EXERCISE INSTRUCTIONS:
In the data below, one line contains "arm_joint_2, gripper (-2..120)" and a later one contains "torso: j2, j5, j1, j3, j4". Print both, with every line between them, exactly and alone.

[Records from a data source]
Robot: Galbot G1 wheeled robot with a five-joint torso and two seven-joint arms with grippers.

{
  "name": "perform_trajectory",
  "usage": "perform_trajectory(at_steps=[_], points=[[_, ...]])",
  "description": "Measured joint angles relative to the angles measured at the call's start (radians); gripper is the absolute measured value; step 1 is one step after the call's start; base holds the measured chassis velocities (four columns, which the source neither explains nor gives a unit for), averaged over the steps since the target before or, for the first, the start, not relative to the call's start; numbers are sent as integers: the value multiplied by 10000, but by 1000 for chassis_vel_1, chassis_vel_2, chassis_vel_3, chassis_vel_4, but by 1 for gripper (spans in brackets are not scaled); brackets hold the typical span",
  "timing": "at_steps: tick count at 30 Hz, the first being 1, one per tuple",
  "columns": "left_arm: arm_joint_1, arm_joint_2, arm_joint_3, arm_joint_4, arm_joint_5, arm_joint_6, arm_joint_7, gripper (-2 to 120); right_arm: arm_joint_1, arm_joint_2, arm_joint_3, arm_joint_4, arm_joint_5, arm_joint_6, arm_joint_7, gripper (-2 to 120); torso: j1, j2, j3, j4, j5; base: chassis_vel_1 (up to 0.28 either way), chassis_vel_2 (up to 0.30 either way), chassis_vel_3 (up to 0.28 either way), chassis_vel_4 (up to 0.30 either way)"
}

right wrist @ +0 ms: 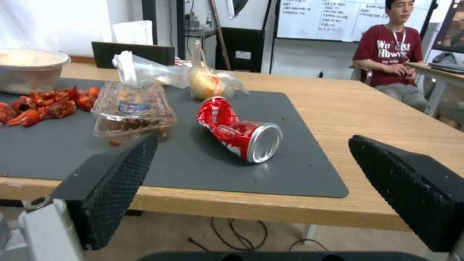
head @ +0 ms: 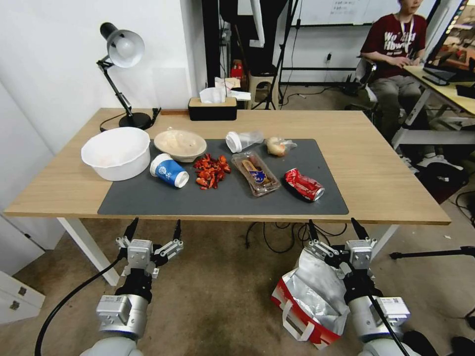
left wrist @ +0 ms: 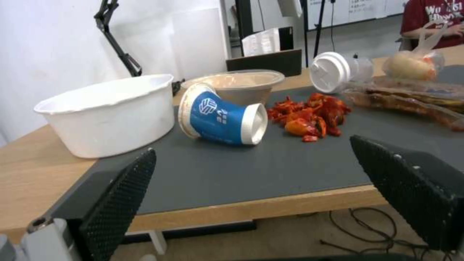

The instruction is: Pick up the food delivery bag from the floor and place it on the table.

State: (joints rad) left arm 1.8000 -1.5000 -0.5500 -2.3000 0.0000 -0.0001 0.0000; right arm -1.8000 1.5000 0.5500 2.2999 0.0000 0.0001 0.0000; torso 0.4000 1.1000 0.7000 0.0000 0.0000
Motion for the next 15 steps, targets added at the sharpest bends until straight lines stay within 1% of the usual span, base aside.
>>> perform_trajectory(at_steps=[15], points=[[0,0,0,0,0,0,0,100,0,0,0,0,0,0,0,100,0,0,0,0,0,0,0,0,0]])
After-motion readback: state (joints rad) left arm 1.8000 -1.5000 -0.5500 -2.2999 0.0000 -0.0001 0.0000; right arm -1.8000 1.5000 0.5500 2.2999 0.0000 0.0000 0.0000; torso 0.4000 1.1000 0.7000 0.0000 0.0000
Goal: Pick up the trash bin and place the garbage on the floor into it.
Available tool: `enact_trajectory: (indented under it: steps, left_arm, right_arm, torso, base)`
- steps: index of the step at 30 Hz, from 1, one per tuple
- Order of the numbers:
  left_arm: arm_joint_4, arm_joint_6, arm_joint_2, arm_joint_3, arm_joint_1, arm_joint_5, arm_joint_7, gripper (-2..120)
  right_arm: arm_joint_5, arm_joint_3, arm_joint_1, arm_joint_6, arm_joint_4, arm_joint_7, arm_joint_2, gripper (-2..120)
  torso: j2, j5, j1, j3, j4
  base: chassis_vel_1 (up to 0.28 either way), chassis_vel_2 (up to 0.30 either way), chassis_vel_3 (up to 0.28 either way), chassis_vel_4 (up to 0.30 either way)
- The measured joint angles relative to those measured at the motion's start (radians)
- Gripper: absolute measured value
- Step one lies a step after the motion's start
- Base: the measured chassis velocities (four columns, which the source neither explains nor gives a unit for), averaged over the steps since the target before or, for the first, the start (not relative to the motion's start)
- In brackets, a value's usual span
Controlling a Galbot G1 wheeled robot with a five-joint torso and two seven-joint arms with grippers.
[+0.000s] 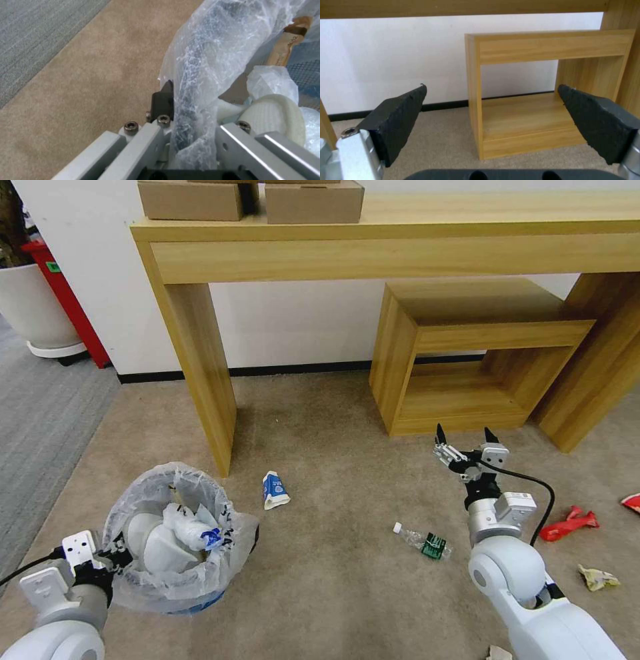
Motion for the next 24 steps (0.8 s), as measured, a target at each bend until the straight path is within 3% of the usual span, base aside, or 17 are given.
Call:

RESULT OF THE TASK:
  right_arm: arm_joint_5, arm_joint_3, arm_joint_1, arm_joint_6, arm_joint_4, arm_joint_7, arm_joint_2, gripper (-2..120)
  torso: j2, j5, j1, j3, j4

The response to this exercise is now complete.